Pinching them down now (removing at least one set of leaves along with the tip) resets them for a new bloom cycle. Nutrients (i.e., fertilizers) are essential to plant growth. Our soils on the Olympic Peninsula are nutrient-poor.
The coming of fall signals a key time of year for fertilizing.
It takes most granular fertilizers 2 to 4 weeks or more to become available to the plant and thus applied now will not release to the plants until September. Coupled with this is the fact that all your watering since May has leached the nutrients down through the soil.
The plants now are lush and in fall production. Keep the plant food coming.

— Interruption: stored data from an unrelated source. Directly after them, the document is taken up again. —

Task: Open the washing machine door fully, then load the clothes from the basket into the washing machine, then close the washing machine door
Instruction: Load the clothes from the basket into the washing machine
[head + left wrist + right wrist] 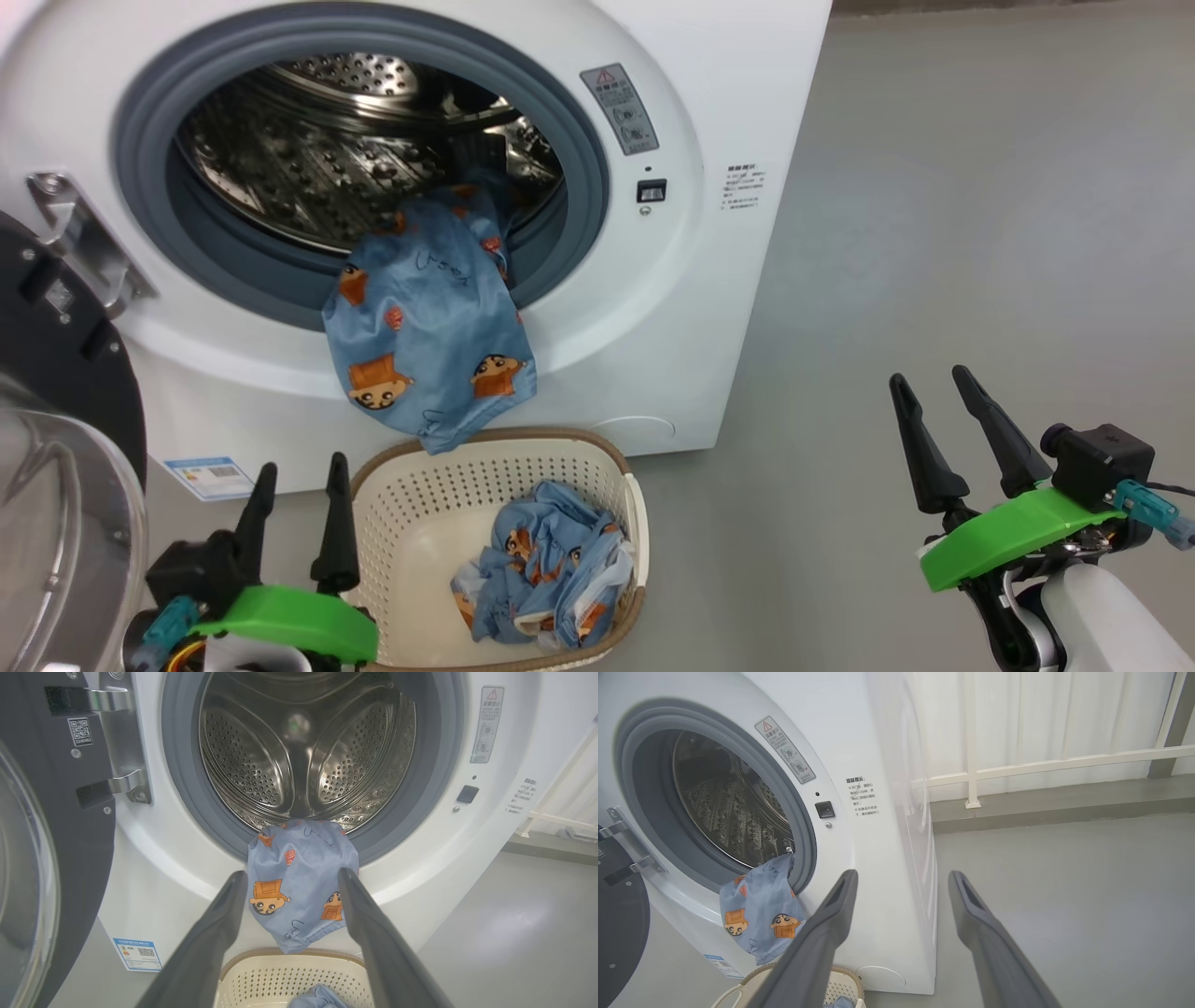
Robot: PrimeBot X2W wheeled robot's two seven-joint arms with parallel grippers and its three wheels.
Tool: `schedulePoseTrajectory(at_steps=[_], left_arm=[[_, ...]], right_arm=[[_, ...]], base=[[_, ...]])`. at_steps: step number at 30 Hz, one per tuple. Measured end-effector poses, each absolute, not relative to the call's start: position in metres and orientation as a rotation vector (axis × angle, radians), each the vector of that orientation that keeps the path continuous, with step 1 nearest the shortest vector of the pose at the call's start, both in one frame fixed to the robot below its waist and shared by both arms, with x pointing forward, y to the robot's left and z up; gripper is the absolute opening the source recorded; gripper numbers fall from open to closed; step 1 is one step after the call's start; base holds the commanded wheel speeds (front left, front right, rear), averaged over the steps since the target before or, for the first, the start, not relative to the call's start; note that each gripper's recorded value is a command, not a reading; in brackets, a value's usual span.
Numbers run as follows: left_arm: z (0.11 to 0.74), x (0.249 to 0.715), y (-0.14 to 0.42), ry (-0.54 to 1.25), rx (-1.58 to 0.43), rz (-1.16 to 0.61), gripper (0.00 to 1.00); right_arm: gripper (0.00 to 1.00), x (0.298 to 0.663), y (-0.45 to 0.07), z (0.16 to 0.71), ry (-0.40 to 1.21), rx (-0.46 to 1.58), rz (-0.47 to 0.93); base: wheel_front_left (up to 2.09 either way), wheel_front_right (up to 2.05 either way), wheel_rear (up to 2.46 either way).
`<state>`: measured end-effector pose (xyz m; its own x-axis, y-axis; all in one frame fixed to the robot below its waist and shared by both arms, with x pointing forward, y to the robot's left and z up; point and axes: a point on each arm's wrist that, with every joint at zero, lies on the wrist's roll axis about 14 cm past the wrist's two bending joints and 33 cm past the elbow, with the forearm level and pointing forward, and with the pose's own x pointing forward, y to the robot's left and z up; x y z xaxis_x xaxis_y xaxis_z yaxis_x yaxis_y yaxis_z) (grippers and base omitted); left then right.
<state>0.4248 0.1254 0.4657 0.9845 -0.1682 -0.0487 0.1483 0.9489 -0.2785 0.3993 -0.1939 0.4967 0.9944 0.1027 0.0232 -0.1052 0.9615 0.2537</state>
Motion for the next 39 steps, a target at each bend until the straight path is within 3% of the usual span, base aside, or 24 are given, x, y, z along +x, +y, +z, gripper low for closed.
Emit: schedulePoseTrajectory(at_steps=[9, 25, 39], left_arm=[[0.415, 0.453, 0.09, 0.278, -0.258, -0.248, 1.0], [0.361, 0.531, 0.073, 0.424, -0.212, -0.279, 1.0], [0.307, 0.568, 0.05, 0.545, -0.231, -0.286, 1.0]], right_arm=[[1.0, 0.412, -0.202, 0.488, 0.01, 0.251, 0.083], [1.0, 0.44, -0.217, 0.455, 0.07, 0.25, 0.014], [1.0, 0.449, -0.227, 0.42, 0.139, 0.25, -0.048]], base=[[0.0, 0.0, 0.0], [0.0, 0.0, 0.0], [0.0, 0.0, 0.0]])
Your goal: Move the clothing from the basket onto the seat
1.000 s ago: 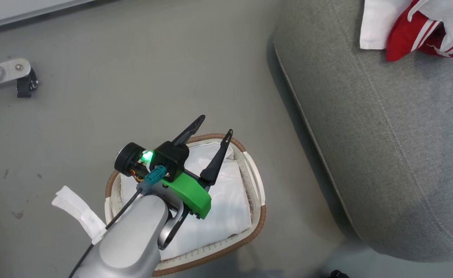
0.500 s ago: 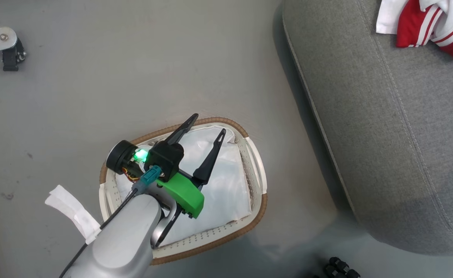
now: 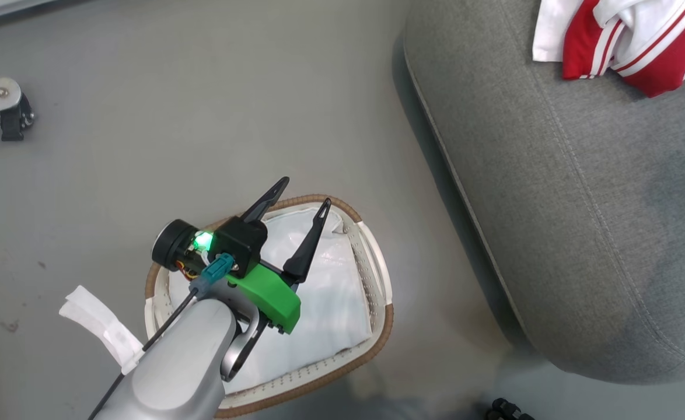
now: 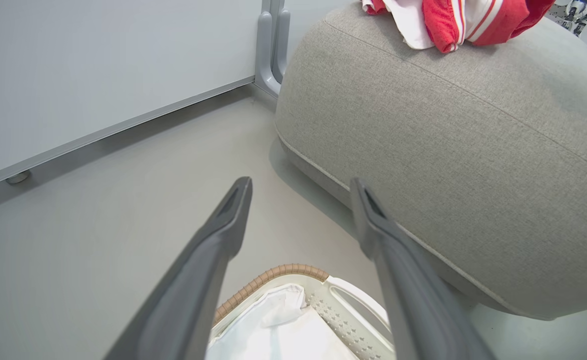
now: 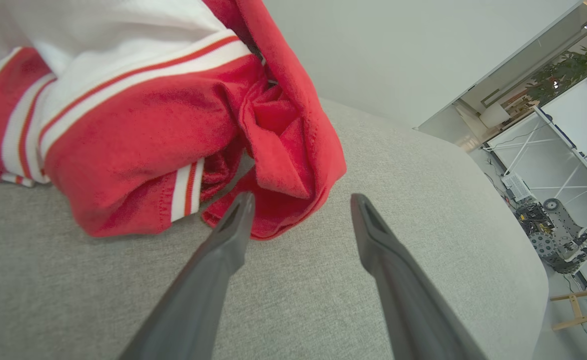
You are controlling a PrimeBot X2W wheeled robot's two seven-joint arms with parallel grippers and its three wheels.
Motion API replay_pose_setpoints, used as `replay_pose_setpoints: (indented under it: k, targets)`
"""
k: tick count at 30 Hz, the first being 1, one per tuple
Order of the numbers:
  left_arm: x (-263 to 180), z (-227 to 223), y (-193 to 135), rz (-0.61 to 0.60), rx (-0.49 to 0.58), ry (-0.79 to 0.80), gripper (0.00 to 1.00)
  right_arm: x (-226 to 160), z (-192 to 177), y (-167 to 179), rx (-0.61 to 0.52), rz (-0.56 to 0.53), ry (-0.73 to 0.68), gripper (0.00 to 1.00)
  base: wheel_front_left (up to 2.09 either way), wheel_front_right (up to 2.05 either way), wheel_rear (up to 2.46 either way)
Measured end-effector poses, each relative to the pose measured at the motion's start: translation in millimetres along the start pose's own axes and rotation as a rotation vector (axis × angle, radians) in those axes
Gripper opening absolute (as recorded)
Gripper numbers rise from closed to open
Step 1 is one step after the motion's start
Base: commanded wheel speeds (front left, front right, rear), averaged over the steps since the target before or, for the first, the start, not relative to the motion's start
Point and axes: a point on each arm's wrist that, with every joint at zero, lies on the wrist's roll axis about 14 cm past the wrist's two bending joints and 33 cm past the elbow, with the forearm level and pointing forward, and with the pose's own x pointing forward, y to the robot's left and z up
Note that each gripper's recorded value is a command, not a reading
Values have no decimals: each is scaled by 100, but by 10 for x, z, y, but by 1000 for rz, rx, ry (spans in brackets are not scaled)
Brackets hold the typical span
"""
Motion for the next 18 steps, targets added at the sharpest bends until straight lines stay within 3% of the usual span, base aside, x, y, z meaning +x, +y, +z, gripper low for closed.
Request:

Most gardeners and all greenhouses know that water-soluble fertilizers sent straight through the hose have enormous benefits.

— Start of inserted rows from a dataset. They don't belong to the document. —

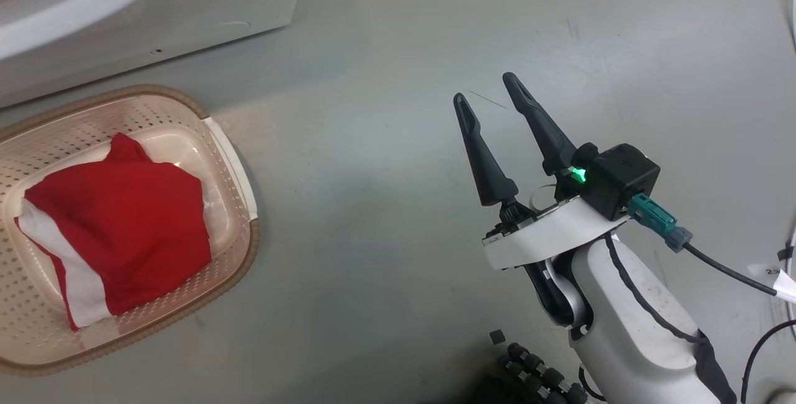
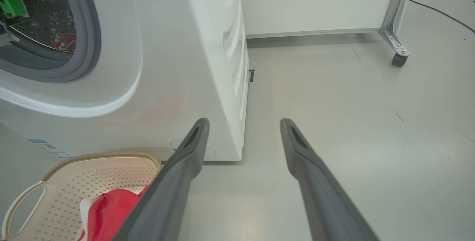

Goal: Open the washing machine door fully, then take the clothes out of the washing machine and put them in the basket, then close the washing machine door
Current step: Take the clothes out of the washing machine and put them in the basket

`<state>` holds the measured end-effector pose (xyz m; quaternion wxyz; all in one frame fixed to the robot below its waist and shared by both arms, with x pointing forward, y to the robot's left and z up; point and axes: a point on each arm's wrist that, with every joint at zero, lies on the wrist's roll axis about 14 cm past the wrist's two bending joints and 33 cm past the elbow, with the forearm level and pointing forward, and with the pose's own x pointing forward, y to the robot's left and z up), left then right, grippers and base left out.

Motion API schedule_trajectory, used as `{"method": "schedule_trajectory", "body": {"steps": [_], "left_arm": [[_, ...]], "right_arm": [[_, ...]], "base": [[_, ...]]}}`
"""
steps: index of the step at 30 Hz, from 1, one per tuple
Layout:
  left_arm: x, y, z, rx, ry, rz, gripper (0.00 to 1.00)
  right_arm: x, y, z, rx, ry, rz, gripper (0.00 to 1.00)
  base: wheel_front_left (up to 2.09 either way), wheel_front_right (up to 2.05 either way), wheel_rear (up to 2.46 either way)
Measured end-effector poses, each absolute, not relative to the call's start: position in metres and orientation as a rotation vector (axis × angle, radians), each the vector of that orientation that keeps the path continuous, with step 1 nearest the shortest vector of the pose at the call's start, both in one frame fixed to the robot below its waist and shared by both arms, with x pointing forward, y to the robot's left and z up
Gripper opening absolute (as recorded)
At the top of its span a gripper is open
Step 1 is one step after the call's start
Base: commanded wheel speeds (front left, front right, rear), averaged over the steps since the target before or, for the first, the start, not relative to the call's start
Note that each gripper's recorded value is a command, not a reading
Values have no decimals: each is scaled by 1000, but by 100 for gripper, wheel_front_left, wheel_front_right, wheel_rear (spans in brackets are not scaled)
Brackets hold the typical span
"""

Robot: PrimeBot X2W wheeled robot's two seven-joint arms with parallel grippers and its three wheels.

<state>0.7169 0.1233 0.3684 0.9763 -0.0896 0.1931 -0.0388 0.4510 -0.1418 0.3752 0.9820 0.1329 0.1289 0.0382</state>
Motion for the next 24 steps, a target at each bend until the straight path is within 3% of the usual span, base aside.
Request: {"method": "schedule_trajectory", "body": {"steps": [21, 22, 24], "left_arm": [[728, 121, 297, -284, 687, -61, 100], [728, 120, 296, -286, 695, -62, 65], [727, 120, 294, -289, 716, -63, 33]], "right_arm": [[462, -149, 357, 256, 291, 44, 100], [462, -149, 357, 257, 291, 43, 100], [462, -149, 356, 257, 294, 43, 100]], "base": [[0, 0, 0], [0, 0, 0], [0, 0, 0]]}}
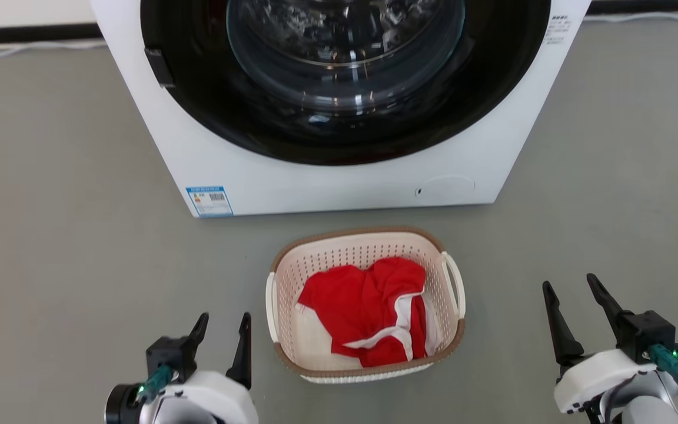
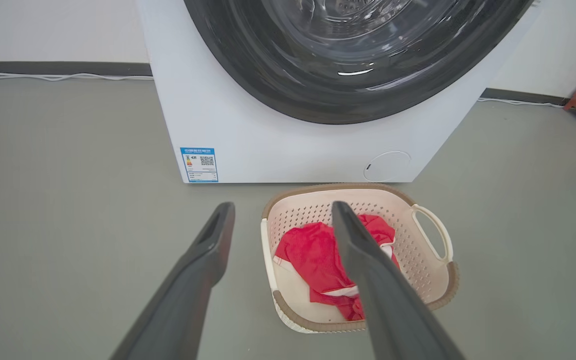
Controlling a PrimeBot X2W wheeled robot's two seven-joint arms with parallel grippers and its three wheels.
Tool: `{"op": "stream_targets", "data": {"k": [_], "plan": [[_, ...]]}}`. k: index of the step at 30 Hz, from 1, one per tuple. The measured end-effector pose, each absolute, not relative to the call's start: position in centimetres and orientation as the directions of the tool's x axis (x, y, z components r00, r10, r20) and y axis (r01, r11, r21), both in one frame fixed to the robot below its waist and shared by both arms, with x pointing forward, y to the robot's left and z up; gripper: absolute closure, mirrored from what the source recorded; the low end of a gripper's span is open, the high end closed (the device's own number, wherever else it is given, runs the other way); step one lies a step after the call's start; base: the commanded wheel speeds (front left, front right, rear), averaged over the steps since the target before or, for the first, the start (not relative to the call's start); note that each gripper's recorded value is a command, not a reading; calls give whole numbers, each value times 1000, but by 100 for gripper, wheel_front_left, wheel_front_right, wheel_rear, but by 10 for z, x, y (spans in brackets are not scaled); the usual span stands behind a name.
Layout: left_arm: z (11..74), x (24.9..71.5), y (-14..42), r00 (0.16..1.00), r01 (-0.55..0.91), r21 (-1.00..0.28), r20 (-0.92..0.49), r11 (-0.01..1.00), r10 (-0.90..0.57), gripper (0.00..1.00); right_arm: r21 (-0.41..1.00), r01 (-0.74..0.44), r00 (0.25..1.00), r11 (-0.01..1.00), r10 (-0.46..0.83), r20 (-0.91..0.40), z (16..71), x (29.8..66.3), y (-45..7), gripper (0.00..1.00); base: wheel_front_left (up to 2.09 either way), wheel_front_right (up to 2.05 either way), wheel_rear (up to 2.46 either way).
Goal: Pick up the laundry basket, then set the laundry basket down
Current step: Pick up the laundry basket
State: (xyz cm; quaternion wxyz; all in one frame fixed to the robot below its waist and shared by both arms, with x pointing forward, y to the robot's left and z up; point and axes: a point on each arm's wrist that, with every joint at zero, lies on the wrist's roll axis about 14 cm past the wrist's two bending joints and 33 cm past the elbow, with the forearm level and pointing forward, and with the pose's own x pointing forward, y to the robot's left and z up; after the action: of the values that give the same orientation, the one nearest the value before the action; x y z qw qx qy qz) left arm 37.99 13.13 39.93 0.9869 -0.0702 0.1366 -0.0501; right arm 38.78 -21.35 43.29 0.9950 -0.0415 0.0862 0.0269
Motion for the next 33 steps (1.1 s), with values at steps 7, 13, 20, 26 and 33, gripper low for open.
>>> {"op": "stream_targets", "data": {"k": [7,13,20,26,33], "plan": [[372,406,115,928,93,-173,-343,981,-148,0,-80,-96,945,992,66,-320,387,414,-212,0,0,0,0],[343,428,104,894,101,-176,-416,979,-168,0,-89,-139,911,986,92,-402,356,442,-210,0,0,0,0],[307,445,97,849,84,-197,-499,977,-174,0,-103,-194,845,976,113,-522,308,454,-210,0,0,0,0],[278,448,97,805,40,-226,-569,973,-165,0,-116,-249,789,962,132,-600,274,458,-209,0,0,0,0],[254,463,93,776,18,-224,-611,974,-155,0,-115,-294,774,949,166,-611,255,479,-200,0,0,0,0]]}}
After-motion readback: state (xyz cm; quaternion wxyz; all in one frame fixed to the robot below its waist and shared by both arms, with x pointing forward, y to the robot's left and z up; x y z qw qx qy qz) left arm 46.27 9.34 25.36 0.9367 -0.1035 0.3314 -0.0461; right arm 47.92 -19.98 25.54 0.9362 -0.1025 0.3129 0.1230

When spreading granular fertilizers, make sure you water thoroughly so as to wash all the fertilizer off the plant. With plants so lush and the summer sun shining down, it is easy to burn your plants.
Many plants have specific nutrient needs in order to bloom next year.

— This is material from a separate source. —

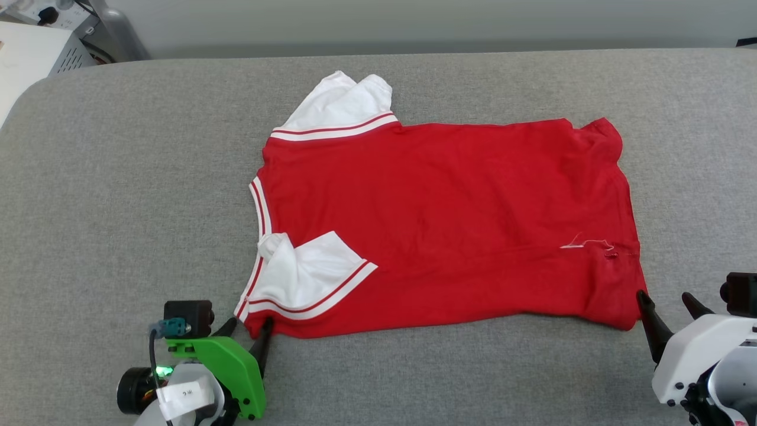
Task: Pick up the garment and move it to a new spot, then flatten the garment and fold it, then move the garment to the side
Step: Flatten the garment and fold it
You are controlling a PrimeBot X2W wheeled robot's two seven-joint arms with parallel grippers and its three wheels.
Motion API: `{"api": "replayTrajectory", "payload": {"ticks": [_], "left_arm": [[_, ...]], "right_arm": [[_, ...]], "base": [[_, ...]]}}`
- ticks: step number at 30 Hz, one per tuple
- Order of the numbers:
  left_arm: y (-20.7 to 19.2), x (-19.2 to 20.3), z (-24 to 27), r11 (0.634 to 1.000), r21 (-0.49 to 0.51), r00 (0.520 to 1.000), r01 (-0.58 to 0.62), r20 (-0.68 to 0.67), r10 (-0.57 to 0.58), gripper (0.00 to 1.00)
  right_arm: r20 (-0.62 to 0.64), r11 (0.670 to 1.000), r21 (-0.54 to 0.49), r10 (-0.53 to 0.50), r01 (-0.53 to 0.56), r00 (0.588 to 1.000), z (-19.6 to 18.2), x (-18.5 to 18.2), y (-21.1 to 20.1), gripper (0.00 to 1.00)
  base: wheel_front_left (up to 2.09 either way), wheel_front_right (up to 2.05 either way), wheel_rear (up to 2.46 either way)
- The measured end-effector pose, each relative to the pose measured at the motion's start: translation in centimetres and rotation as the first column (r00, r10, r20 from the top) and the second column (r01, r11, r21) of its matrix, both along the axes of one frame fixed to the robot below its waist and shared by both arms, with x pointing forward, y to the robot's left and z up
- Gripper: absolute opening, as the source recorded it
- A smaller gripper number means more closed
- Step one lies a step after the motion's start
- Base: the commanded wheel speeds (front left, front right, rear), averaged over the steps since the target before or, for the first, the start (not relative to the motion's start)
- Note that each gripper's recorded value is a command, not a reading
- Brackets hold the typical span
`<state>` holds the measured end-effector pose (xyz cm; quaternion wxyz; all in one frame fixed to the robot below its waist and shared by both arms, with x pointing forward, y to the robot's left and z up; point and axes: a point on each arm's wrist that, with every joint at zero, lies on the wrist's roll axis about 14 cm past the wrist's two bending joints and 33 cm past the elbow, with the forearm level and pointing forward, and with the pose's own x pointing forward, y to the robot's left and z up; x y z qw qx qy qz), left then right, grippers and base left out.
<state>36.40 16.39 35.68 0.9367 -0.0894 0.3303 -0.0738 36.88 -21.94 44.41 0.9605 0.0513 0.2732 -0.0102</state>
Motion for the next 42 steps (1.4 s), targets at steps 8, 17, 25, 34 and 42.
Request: {"api": "replayTrajectory", "payload": {"ticks": [8, 17, 25, 34, 42], "left_arm": [[-0.3, 0.2, 0.2, 0.999, -0.013, 0.999, 0.038, -0.021, -0.039, 0.00], [-2.1, -0.6, 4.1, 0.990, -0.132, 0.994, 0.049, 0.103, -0.035, 0.00], [-2.2, -0.5, 7.3, 0.985, -0.152, 0.983, 0.081, 0.174, -0.054, 0.00], [-2.4, -0.6, 7.4, 0.983, -0.159, 0.986, 0.087, 0.158, -0.062, 0.00], [-1.0, -1.8, 5.9, 0.991, -0.107, 0.994, 0.082, 0.086, -0.073, 0.00]], "right_arm": [[-0.017, 0.998, -0.044, 0.037, -0.037, 0.999, -0.4, 0.4, 0.3, 1.00], [-0.106, 0.991, -0.086, 0.091, -0.100, 0.990, -3.0, 0.8, 0.8, 1.00], [-0.240, 0.996, -0.048, 0.055, -0.069, 0.969, -6.0, 0.7, 0.4, 1.00], [-0.328, 0.999, 0.046, 0.040, -0.026, 0.944, -7.9, 0.6, 1.0, 1.00], [-0.298, 0.999, 0.043, 0.040, -0.029, 0.954, -6.9, 1.0, 0.3, 0.00]], "base": [[0.00, 0.00, 0.00], [0.00, 0.00, 0.00], [0.00, 0.00, 0.00], [0.00, 0.00, 0.00], [0.00, 0.00, 0.00]]}}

Perennials and your lawn will undergo their major root development in the fall and soon will need to be fed.
Bulbs, especially if those planted longer than a year, almost require a full feeding to produce adequately next year. Bulb booster fertilizers in the 9-9-6 formulation are superb.
Bone meal is also a great garden secret for any tuber, corm or bulb. Apply some now to dahlias, begonias and gladiolus so the plant can absorb the benefits before you dig them up for winter storage.
So that’s it. Work, work, work! Decide now what you’re going to keep and tend it well.
Decide what is truly doing poorly, and as these plants keep appearing (as they will; it is evolution of summer to fall), pull them or cut them back and start planting the fall plants.
We are beginning the journey of year-round gardening, it starts in September. And do … stay well all!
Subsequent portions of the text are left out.